Whenever a line in the data contains "panel", show that line.

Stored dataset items
- - - - -
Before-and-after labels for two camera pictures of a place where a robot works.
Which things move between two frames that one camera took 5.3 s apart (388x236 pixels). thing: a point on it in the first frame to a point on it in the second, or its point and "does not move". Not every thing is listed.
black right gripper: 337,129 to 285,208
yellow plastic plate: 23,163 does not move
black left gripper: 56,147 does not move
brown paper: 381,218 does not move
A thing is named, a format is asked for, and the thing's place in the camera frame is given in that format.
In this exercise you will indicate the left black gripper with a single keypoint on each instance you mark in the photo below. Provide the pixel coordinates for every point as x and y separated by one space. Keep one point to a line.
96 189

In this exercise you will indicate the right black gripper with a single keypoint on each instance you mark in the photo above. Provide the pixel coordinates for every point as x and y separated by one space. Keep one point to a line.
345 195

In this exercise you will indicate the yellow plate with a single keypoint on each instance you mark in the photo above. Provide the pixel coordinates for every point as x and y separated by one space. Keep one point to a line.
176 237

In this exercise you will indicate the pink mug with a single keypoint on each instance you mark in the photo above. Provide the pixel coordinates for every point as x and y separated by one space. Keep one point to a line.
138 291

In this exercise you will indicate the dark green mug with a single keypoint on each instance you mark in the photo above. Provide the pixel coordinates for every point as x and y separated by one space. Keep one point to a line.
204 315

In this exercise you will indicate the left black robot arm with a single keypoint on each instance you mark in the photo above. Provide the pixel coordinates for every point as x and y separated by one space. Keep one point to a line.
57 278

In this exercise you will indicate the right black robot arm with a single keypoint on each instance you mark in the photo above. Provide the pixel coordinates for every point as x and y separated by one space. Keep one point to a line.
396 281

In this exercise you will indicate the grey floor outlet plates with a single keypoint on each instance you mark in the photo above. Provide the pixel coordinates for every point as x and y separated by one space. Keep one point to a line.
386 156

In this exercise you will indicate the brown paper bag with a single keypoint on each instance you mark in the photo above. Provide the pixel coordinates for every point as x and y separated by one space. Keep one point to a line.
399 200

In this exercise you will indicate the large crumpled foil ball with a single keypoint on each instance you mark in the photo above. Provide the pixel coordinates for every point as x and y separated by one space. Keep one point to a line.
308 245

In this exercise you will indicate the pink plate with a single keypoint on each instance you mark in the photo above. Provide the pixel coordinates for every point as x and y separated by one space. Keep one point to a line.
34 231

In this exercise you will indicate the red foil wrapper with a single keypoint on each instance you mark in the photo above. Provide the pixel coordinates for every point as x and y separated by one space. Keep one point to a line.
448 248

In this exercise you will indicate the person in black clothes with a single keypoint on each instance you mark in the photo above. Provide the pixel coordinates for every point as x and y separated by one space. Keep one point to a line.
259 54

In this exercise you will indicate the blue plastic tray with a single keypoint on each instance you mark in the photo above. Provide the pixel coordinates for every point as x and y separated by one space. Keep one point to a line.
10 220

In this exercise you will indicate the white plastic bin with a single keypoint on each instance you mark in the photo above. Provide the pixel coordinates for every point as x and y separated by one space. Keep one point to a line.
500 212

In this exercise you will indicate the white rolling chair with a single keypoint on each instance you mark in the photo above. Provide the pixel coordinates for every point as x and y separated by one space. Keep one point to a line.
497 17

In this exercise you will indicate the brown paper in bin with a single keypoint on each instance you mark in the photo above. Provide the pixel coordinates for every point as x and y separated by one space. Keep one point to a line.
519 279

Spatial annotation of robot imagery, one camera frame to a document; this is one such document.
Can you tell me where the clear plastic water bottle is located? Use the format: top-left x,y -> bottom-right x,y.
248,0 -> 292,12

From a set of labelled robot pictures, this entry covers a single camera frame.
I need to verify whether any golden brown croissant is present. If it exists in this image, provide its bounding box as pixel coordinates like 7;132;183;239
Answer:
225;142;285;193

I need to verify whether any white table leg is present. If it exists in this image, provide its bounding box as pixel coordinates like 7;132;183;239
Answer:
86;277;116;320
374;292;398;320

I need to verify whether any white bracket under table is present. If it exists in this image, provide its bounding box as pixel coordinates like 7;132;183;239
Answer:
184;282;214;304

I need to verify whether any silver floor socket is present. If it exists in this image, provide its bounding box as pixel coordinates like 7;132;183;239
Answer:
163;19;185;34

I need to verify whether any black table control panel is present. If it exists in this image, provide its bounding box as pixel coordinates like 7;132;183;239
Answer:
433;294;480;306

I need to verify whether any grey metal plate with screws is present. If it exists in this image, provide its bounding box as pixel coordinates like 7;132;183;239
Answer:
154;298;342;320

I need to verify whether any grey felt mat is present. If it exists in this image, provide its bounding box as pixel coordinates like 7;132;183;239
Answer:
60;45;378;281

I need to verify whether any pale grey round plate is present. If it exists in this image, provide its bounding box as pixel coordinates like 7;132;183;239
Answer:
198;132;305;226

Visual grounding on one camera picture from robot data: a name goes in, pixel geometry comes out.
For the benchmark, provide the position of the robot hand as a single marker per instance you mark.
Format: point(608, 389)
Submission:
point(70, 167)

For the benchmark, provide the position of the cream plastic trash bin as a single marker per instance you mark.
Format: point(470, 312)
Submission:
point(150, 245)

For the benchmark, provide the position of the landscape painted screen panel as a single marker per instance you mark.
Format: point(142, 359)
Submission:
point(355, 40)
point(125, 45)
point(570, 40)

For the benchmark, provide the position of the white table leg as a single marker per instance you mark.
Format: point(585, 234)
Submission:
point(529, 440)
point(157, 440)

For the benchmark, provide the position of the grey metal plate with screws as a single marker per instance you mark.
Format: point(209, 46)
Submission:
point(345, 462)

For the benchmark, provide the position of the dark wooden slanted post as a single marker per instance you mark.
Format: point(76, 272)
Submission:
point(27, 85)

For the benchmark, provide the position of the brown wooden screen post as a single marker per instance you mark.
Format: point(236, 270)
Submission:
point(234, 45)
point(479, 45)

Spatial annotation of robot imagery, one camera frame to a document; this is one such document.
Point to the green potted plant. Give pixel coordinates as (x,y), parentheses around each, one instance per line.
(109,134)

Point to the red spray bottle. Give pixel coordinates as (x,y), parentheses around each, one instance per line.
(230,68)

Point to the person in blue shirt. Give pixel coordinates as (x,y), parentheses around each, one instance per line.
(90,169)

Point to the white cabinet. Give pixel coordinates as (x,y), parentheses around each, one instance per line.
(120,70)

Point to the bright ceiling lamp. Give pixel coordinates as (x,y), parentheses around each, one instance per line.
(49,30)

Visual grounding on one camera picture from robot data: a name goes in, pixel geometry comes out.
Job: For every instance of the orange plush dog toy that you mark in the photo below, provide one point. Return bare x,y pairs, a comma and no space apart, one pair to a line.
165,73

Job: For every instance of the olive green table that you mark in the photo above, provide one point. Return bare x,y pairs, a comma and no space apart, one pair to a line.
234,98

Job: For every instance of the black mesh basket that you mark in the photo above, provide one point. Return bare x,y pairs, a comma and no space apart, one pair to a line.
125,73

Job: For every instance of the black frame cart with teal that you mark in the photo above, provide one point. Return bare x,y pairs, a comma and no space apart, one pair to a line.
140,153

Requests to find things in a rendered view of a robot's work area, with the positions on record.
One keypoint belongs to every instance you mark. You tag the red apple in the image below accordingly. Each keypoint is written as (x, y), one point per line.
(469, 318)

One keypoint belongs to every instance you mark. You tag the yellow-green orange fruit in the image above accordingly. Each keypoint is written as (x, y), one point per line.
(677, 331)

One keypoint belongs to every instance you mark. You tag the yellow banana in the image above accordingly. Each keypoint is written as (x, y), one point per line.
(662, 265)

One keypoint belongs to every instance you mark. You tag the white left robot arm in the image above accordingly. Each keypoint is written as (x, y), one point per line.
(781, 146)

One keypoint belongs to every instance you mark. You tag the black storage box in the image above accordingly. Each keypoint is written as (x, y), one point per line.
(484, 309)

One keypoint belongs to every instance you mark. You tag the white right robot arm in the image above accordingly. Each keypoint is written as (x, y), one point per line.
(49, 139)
- - - - -
RESULT OF THIS TASK
I need to verify whether any black table control panel is present. If it exists in this image, provide its bounding box as pixel coordinates like 7;132;183;239
For the benchmark, provide the position of the landscape painted screen panel as a single marker per instance you mark.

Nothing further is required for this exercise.